Start of DATA SHOWN

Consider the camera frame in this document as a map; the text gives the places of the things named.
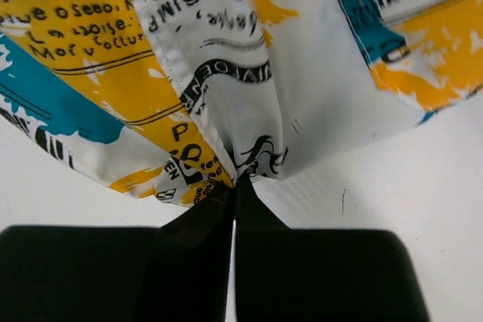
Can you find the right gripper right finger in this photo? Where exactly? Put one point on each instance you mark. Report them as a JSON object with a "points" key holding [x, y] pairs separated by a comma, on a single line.
{"points": [[329, 274]]}

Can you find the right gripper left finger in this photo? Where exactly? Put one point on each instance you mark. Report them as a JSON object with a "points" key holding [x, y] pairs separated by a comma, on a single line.
{"points": [[178, 272]]}

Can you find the patterned white teal yellow shorts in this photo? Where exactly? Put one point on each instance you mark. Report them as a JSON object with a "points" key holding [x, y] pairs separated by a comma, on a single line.
{"points": [[170, 98]]}

End of DATA SHOWN

#### [WORK ORDER]
Exactly as written, give the entries above again, with no images.

#### [ANSWER]
Consider the camera frame in this document as a map; the text gives the places of the things named.
Can you find the right gripper right finger in this photo? Where exactly? Put one point on each instance you mark. Report them as a JSON object with a "points" key holding [x, y] pairs separated by a comma, on a single line.
{"points": [[329, 274]]}

Can you find the right gripper left finger in this photo? Where exactly? Put one point on each instance you mark. Report them as a JSON object with a "points" key holding [x, y] pairs separated by a comma, on a single line.
{"points": [[178, 272]]}

Can you find the patterned white teal yellow shorts in this photo? Where exactly? Put one point on each instance you mark. Report them as a JSON object with a "points" key holding [x, y] pairs separated by a comma, on a single line.
{"points": [[170, 98]]}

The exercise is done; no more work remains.